> **HOW TO COMPLETE THIS TASK**
When the line with "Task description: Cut" is reached, include it and stop; before that, copy each line of the listing exactly from the first.
________________________
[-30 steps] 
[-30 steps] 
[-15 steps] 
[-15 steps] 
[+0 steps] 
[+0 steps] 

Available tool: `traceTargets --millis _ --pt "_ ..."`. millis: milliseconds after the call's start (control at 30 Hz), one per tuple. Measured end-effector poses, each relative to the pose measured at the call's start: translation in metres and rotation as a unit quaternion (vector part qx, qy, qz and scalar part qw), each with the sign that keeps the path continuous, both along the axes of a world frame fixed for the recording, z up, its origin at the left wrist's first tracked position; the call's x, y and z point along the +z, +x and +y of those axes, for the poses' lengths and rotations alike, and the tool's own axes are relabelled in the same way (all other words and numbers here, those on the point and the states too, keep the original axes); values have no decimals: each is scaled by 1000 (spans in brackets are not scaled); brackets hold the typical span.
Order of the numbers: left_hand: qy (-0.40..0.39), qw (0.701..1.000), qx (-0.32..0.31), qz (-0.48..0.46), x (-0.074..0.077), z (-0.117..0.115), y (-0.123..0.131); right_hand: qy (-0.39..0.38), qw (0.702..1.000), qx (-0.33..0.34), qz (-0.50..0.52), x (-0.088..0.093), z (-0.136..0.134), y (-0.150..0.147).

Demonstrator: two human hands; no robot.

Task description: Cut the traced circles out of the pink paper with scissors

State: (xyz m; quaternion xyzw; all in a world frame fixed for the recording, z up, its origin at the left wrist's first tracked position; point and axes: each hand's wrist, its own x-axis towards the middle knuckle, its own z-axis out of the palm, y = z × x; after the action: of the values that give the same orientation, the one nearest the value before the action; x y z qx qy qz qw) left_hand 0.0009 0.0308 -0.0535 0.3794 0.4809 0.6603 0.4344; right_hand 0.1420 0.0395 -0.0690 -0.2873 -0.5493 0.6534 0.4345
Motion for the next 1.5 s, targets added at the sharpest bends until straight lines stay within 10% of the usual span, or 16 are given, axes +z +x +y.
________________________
> **FINISHED EXERCISE**
[-30 steps] 
[-30 steps] 
[-15 steps] 
[-15 steps] 
[+0 steps] 
[+0 steps] 

Available tool: `traceTargets --millis _ --pt "_ ..."`. millis: milliseconds after the call's start (control at 30 Hz), one per tuple. Measured end-effector poses, each relative to the pose measured at the call's start: translation in metres and rotation as a unit quaternion (vector part qx, qy, qz and scalar part qw), each with the sign that keeps the path continuous, both along the axes of a world frame fixed for the recording, z up, its origin at the left wrist's first tracked position; the call's x, y and z point along the +z, +x and +y of those axes, for the poses' lengths and rotations alike, and the tool's own axes are relabelled in the same way (all other words and numbers here, those on the point and the states too, keep the original axes); values have no decimals: each is scaled by 1000 (spans in brackets are not scaled); brackets hold the typical span.
Order of the numbers: left_hand: qy (-0.40..0.39), qw (0.701..1.000), qx (-0.32..0.31), qz (-0.48..0.46), x (-0.074..0.077), z (-0.117..0.115), y (-0.123..0.131); right_hand: qy (-0.39..0.38), qw (0.702..1.000), qx (-0.33..0.34), qz (-0.50..0.52), x (-0.088..0.093), z (-0.136..0.134), y (-0.150..0.147).

Demonstrator: two human hands; no robot.

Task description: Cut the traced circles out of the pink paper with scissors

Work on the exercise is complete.